Take the data from its first line. Print each line exactly until the line containing "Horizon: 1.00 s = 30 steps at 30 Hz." has been printed too.

--

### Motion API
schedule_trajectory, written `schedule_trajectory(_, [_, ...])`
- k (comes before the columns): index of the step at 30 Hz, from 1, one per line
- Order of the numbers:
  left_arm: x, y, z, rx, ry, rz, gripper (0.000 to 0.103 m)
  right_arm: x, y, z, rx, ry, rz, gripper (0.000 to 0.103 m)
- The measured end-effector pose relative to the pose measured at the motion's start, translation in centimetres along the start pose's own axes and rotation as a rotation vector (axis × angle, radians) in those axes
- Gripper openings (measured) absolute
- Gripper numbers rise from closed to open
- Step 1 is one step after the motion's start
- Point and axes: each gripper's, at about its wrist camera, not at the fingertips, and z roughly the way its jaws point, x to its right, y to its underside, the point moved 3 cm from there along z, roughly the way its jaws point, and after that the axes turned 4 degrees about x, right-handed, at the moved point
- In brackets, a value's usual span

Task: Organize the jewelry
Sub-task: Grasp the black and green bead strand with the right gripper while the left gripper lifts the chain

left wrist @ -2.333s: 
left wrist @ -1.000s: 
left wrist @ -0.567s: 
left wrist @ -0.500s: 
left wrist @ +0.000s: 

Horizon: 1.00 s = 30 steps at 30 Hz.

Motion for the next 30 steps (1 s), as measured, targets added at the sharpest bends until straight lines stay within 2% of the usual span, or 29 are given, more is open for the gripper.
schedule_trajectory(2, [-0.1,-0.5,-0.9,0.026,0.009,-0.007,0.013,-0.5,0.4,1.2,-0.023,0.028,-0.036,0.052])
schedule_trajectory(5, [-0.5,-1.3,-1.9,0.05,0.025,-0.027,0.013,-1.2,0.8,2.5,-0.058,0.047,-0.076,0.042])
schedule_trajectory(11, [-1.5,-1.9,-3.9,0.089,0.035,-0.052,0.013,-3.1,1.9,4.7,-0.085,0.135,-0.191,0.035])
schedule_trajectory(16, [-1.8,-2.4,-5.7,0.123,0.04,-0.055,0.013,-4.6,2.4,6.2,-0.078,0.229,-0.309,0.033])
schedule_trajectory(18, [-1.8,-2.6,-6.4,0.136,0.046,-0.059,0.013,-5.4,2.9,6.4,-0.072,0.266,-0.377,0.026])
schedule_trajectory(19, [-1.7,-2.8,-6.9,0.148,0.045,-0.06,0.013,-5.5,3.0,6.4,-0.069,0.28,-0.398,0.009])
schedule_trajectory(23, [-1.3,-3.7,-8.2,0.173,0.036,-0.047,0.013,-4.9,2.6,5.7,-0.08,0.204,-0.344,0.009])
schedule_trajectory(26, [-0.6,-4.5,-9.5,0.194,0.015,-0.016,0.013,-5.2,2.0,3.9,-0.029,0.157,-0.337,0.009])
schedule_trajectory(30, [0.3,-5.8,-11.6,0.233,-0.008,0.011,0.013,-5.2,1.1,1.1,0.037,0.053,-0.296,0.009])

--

### Result:
### Motion API
schedule_trajectory, written `schedule_trajectory(_, [_, ...])`
- k (comes before the columns): index of the step at 30 Hz, from 1, one per line
- Order of the numbers:
  left_arm: x, y, z, rx, ry, rz, gripper (0.000 to 0.103 m)
  right_arm: x, y, z, rx, ry, rz, gripper (0.000 to 0.103 m)
- The measured end-effector pose relative to the pose measured at the motion's start, translation in centimetres along the start pose's own axes and rotation as a rotation vector (axis × angle, radians) in those axes
- Gripper openings (measured) absolute
- Gripper numbers rise from closed to open
- Step 1 is one step after the motion's start
- Point and axes: each gripper's, at about its wrist camera, not at the fingertips, and z roughly the way its jaws point, x to its right, y to its underside, the point moved 3 cm from there along z, roughly the way its jaws point, and after that the axes turned 4 degrees about x, right-handed, at the moved point
- In brackets, a value's usual span

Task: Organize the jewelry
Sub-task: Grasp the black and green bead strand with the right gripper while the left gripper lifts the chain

left wrist @ -2.333s: 
left wrist @ -1.000s: 
left wrist @ -0.567s: 
left wrist @ -0.500s: 
left wrist @ +0.000s: 

Horizon: 1.00 s = 30 steps at 30 Hz.

No additional output is expected for this exercise.